EXERCISE DESCRIPTION:
Each line starting at the one that contains "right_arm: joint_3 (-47" and ending at the one that contains "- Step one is" must be returned exactly, and the rest of the listing is left out.

......

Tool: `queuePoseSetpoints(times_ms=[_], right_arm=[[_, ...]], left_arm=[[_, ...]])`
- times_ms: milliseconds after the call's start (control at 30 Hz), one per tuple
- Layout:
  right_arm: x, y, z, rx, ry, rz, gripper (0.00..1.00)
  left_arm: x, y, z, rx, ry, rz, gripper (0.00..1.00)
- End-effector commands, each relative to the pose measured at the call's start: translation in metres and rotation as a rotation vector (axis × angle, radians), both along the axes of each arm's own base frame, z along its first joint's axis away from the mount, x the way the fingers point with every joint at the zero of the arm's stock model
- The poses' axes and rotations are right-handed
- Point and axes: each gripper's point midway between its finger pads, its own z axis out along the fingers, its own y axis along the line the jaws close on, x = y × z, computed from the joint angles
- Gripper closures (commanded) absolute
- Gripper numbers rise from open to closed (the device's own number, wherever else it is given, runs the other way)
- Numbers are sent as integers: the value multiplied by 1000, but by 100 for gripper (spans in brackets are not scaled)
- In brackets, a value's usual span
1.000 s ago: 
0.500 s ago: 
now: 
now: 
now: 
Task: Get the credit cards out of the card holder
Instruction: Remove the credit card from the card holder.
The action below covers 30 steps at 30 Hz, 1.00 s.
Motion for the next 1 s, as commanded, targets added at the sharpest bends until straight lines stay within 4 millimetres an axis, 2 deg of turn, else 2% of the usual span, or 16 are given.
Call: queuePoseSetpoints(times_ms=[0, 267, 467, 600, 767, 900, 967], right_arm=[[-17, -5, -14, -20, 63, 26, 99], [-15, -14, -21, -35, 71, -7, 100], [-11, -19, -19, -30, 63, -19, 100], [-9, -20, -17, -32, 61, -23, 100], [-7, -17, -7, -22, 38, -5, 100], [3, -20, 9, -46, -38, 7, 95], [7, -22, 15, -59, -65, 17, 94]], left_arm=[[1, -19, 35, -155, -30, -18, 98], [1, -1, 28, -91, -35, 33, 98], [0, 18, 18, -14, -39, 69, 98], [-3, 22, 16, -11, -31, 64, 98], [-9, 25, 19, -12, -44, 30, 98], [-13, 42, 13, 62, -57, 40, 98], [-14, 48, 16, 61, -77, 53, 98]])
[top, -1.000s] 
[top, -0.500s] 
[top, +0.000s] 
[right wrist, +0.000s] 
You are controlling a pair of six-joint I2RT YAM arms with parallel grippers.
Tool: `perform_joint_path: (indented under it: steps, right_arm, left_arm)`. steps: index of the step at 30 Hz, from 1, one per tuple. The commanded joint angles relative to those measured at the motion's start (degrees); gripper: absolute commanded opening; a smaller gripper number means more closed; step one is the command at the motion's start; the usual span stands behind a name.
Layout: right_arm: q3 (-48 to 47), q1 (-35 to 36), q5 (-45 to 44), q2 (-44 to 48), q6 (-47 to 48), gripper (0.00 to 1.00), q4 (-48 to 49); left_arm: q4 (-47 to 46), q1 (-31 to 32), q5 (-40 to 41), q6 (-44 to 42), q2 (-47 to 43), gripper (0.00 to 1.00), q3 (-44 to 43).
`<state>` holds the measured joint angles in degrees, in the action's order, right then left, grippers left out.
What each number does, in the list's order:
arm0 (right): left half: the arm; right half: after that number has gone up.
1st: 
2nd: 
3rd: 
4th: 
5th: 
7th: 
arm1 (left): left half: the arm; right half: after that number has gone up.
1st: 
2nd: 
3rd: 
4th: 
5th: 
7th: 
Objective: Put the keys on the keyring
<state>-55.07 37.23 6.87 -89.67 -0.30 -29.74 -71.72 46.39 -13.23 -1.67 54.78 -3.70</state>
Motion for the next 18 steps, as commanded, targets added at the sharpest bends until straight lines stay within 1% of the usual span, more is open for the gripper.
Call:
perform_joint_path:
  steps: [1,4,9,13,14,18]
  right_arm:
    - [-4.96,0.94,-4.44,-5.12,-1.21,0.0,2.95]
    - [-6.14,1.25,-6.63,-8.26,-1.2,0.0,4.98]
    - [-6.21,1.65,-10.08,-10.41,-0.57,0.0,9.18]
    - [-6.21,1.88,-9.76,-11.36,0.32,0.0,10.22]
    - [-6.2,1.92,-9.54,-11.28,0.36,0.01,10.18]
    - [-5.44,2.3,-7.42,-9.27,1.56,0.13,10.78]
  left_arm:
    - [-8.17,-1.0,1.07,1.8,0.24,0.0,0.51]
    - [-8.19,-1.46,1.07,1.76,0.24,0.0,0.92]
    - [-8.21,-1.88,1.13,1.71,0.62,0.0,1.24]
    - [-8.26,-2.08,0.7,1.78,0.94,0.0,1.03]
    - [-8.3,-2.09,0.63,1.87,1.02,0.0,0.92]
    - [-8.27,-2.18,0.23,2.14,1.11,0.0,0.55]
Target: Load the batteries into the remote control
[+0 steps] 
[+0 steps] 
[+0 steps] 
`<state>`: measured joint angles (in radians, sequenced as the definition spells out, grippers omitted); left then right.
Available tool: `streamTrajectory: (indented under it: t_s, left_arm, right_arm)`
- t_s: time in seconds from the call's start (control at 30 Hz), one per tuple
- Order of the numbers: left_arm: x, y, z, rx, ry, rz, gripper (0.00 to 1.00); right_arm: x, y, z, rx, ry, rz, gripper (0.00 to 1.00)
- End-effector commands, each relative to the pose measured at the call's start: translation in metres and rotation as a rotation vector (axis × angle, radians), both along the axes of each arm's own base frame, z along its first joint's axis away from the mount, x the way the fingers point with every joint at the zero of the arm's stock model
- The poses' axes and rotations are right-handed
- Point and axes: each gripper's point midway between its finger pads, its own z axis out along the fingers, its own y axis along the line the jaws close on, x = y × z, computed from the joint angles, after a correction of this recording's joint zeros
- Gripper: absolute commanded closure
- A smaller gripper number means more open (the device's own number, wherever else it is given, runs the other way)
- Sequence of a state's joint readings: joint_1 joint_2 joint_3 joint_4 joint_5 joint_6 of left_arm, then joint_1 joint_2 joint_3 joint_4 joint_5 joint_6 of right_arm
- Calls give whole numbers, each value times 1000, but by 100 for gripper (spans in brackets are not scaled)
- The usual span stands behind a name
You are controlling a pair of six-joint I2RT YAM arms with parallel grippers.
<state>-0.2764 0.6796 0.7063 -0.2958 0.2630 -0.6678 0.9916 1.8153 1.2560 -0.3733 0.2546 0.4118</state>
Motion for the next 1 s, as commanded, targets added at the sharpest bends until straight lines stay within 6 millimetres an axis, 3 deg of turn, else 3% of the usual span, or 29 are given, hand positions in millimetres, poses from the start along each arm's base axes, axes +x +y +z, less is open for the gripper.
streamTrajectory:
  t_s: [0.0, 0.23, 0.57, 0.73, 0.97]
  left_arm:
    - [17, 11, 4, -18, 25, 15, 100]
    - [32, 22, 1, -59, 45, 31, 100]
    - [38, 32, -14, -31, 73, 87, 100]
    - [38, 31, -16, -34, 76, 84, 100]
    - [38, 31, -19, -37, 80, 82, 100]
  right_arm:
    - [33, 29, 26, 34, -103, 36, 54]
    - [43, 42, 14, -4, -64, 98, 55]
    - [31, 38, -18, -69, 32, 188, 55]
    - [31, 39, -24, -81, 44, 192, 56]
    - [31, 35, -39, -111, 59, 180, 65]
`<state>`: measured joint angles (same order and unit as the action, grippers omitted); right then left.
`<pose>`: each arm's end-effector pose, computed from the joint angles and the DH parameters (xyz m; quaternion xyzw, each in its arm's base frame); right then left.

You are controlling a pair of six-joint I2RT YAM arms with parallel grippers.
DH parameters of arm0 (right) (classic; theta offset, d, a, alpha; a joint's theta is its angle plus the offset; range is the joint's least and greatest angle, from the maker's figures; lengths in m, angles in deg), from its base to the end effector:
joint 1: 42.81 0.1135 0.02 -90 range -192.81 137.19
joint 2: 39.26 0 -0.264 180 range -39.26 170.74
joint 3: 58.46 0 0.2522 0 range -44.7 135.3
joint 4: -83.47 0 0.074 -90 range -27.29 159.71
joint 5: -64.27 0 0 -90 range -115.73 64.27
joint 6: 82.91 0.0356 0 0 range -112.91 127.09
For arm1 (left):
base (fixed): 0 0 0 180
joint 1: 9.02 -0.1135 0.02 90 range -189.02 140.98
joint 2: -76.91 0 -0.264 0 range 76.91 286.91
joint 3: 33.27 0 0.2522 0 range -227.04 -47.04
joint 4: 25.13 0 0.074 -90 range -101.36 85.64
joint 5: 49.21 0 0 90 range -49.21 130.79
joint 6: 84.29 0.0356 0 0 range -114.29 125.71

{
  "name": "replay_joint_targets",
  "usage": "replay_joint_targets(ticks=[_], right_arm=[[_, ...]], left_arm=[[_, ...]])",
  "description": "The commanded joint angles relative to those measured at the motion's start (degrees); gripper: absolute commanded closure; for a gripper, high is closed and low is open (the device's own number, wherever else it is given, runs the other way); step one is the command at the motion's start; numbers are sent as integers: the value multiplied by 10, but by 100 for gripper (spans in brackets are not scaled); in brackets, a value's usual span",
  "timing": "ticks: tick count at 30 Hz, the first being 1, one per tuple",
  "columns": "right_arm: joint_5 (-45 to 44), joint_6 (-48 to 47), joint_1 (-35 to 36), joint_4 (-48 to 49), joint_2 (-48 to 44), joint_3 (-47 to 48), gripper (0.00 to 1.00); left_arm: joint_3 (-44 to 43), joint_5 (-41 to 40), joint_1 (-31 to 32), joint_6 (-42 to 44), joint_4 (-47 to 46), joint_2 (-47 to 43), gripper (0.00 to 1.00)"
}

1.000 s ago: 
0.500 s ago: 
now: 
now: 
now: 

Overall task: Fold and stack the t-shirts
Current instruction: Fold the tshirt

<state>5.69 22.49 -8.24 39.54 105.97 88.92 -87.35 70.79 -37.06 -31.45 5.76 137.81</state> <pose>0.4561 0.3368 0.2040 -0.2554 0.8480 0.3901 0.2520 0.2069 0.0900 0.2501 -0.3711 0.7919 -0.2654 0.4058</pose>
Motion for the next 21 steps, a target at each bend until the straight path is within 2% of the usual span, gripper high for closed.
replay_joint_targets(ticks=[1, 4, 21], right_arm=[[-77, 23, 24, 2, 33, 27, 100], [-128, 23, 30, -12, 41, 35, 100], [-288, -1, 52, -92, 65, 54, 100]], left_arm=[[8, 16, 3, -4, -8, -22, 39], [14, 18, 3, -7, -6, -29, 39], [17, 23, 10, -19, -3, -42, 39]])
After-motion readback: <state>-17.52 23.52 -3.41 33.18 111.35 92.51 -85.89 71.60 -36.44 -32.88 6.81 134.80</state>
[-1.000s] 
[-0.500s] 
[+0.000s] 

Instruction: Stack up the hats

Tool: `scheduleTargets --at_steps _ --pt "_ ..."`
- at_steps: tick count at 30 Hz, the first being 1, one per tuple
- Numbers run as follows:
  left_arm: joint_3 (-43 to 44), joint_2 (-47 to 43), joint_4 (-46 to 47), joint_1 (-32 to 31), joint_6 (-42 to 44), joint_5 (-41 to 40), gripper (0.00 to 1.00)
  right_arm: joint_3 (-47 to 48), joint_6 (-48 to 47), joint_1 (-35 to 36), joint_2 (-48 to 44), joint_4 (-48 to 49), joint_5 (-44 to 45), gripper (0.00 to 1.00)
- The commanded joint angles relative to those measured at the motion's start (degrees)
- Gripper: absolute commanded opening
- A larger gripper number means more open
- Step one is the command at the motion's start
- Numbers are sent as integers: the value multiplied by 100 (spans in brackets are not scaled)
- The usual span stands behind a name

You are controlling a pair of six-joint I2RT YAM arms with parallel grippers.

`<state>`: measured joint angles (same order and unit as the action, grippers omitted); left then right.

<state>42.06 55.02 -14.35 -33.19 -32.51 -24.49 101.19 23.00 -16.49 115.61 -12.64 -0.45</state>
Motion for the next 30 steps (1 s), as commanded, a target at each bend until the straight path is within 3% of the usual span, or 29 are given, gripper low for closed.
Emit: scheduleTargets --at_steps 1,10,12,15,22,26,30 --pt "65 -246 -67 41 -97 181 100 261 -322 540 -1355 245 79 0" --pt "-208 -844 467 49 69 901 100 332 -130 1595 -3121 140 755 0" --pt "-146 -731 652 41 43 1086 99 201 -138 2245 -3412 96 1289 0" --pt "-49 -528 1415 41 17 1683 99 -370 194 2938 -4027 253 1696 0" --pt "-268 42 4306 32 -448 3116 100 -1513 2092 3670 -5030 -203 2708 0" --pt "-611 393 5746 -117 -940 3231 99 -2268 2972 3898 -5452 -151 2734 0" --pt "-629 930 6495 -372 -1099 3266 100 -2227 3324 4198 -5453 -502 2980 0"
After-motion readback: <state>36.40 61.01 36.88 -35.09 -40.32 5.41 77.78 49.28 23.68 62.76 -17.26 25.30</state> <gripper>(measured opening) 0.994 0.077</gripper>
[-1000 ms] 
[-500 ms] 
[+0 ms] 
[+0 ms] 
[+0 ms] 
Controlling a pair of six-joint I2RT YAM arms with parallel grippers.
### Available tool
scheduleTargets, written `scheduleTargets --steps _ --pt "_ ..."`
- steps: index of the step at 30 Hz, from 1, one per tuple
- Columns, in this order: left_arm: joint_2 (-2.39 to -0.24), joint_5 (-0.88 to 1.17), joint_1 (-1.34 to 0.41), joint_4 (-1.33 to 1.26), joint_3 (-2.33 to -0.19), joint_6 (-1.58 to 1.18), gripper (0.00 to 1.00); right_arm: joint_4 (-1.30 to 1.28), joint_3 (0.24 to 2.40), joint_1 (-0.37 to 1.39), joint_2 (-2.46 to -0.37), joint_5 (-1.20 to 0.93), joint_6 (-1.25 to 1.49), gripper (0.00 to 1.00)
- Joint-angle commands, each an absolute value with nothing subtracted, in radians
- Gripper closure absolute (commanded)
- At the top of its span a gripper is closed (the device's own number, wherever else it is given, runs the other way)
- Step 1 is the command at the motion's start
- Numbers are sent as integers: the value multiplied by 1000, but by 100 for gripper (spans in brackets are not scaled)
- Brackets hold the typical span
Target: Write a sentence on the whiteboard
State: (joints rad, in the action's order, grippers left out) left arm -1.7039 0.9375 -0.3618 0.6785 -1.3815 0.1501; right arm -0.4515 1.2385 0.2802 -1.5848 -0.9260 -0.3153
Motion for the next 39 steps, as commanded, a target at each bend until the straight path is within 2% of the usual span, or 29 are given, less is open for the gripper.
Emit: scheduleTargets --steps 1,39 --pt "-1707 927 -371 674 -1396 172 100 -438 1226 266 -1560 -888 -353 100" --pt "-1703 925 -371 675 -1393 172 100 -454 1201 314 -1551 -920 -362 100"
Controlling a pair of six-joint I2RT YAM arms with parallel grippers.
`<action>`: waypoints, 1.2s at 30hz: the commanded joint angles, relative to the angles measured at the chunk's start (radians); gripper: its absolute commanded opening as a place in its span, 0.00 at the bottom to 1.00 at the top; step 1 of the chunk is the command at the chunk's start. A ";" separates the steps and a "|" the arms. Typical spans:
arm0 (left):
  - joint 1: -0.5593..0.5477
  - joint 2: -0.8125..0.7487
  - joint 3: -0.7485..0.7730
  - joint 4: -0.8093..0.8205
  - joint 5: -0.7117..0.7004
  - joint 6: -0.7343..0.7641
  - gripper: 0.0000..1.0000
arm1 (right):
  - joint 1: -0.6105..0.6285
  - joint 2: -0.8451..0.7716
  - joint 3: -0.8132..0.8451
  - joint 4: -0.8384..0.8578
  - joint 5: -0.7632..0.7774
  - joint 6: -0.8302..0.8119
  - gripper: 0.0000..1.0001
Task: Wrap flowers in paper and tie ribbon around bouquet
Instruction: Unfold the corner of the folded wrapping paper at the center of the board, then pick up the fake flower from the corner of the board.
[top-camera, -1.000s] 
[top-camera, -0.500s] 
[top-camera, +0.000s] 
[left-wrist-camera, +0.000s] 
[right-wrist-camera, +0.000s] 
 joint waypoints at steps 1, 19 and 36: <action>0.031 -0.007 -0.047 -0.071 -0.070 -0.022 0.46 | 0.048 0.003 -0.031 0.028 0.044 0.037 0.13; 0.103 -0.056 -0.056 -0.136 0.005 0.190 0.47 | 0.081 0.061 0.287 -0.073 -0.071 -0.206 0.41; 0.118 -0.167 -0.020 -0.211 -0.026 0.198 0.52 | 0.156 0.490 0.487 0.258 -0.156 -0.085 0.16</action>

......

TASK RESPONSE:
  right_arm: joint_3 (-47 to 48), joint_6 (-48 to 47), joint_1 (-35 to 36), joint_2 (-48 to 44), joint_4 (-48 to 49), joint_5 (-44 to 45), gripper (0.00 to 1.00)
- The commanded joint angles relative to those measured at the motion's start (degrees)
- Gripper: absolute commanded opening
- A larger gripper number means more open
- Step one is the command at the motion's start

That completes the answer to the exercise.